Keith Maguire

Personal information
- Full name: Keith Robert Maguire
- Born: 20 March 1961 (age 65) Marston Green, Warwickshire, England
- Batting: Right-handed
- Bowling: Right-arm medium

Domestic team information
- 1984–1986: Staffordshire
- 1982: Warwickshire

Career statistics
| Competition | First-class | List A |
| Matches | 3 | 5 |
| Runs scored | 3 | 0 |
| Batting average | 1.00 | 0.00 |
| 100s/50s | –/– | –/– |
| Top score | 2 | 0* |
| Balls bowled | 210 | 258 |
| Wickets | 1 | 5 |
| Bowling average | 123.00 | 42.40 |
| 5 wickets in innings | – | – |
| 10 wickets in match | – | – |
| Best bowling | 1/32 | 3/64 |
| Catches/stumpings | –/– | 1/– |
- Source: Cricinfo, 7 July 2011

= Keith Maguire =

English cricketer

Keith Robert Maguire (born 20 March 1961) is a former English cricketer. Maguire was a right-handed batsman who bowled right-arm medium pace. He was born in Marston Green, Warwickshire.

Maguire made his first-class debut for Warwickshire against Northamptonshire in the 1982 County Championship. He made two further first-class appearances for Warwickshire, against Somerset and Middlesex, both in the 1982 County Championship. A bowler, he took just a single wicket in his 3 first-class matches, which came at an overall cost of 123 runs, with best figures of 1/32. He made his List A debut for Warwickshire in the 1982 John Player League against Northamptonshire, with him playing a further match in that season's competition against Middlesex. He again took just a single wicket, which came at an overall cost of 85.00, with Maguire taking best figures of 1/43.

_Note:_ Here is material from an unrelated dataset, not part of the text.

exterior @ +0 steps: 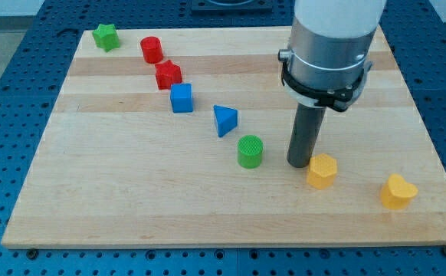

He left Warwickshire at the end of the 1982 season, playing for the Leicestershire Second XI in 1983, before joining Staffordshire in 1984. He made his debut for the county in the Minor Counties Championship against Lincolnshire. He played Minor counties cricket for Staffordshire from 1984 to 1986, making 17 Minor Counties Championship appearances, and 2 MCCA Knockout Trophy appearances. He made his first List A appearance for Staffordshire against Gloucestershire in the 1984 NatWest Trophy. He made two further List A appearances for Staffordshire, against Nottinghamshire in the 1985 NatWest Trophy and Glamorgan in the 1986 NatWest Trophy. In his 3 List A matches for the county, he took 4 wickets at an average of 31.75, with best figures of 3/64.